> _DESCRIPTION OF THE TASK_:
Return, exactly as written, every line from the first line of the data below through the line that contains "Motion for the".

> _THE DATA_:
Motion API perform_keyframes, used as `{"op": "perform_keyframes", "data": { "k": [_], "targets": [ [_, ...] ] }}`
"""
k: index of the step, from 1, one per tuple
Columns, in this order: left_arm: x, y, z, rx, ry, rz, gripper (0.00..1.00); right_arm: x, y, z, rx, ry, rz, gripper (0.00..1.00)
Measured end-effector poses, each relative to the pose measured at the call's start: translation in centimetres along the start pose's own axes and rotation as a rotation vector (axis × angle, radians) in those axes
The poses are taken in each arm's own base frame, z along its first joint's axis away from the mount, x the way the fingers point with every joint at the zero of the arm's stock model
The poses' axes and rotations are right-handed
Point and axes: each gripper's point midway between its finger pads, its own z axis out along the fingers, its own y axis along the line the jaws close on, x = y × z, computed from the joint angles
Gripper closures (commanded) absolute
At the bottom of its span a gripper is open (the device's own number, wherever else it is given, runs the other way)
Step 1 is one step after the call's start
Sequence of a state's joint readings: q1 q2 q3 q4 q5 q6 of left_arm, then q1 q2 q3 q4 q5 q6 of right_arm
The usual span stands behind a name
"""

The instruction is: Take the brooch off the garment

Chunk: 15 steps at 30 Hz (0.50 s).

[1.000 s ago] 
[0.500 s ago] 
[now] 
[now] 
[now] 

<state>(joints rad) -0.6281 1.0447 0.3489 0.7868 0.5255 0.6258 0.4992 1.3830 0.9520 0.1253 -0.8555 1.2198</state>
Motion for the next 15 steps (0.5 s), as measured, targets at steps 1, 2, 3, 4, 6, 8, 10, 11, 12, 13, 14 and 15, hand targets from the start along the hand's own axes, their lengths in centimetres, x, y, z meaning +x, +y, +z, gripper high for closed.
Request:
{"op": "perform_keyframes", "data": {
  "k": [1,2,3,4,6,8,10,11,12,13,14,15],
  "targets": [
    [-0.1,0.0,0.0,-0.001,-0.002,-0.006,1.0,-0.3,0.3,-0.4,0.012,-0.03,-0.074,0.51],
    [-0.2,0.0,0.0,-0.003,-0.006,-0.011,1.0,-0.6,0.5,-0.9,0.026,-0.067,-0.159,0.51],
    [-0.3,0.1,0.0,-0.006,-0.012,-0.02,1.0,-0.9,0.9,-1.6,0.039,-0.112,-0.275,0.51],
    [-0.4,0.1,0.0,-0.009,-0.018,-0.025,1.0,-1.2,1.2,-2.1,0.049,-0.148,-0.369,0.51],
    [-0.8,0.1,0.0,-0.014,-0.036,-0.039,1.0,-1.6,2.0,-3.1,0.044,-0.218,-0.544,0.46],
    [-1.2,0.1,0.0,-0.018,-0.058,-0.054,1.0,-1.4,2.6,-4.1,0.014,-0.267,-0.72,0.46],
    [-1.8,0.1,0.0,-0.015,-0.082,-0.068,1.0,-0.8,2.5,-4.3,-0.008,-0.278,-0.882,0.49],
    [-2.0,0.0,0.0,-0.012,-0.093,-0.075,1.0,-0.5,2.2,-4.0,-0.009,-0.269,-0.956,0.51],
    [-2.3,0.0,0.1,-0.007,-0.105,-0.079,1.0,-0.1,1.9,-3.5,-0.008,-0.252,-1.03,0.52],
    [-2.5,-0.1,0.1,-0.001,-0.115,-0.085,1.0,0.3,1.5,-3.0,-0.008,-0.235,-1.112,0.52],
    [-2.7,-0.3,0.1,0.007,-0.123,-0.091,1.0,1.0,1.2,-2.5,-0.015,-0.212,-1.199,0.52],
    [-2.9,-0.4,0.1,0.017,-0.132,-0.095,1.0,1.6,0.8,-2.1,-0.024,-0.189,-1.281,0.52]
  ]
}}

> _EXERCISE ANSWER_:
Motion API perform_keyframes, used as `{"op": "perform_keyframes", "data": { "k": [_], "targets": [ [_, ...] ] }}`
"""
k: index of the step, from 1, one per tuple
Columns, in this order: left_arm: x, y, z, rx, ry, rz, gripper (0.00..1.00); right_arm: x, y, z, rx, ry, rz, gripper (0.00..1.00)
Measured end-effector poses, each relative to the pose measured at the call's start: translation in centimetres along the start pose's own axes and rotation as a rotation vector (axis × angle, radians) in those axes
The poses are taken in each arm's own base frame, z along its first joint's axis away from the mount, x the way the fingers point with every joint at the zero of the arm's stock model
The poses' axes and rotations are right-handed
Point and axes: each gripper's point midway between its finger pads, its own z axis out along the fingers, its own y axis along the line the jaws close on, x = y × z, computed from the joint angles
Gripper closures (commanded) absolute
At the bottom of its span a gripper is open (the device's own number, wherever else it is given, runs the other way)
Step 1 is one step after the call's start
Sequence of a state's joint readings: q1 q2 q3 q4 q5 q6 of left_arm, then q1 q2 q3 q4 q5 q6 of right_arm
The usual span stands behind a name
"""

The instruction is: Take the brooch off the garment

Chunk: 15 steps at 30 Hz (0.50 s).

[1.000 s ago] 
[0.500 s ago] 
[now] 
[now] 
[now] 

<state>(joints rad) -0.6281 1.0447 0.3489 0.7868 0.5255 0.6258 0.4992 1.3830 0.9520 0.1253 -0.8555 1.2198</state>
Motion for the next 15 steps (0.5 s), as measured, targets at steps 1, 2, 3, 4, 6, 8, 10, 11, 12, 13, 14 and 15, hand targets from the start along the hand's own axes, their lengths in centimetres, x, y, z meaning +x, +y, +z, gripper high for closed.

What was produced is the complete output.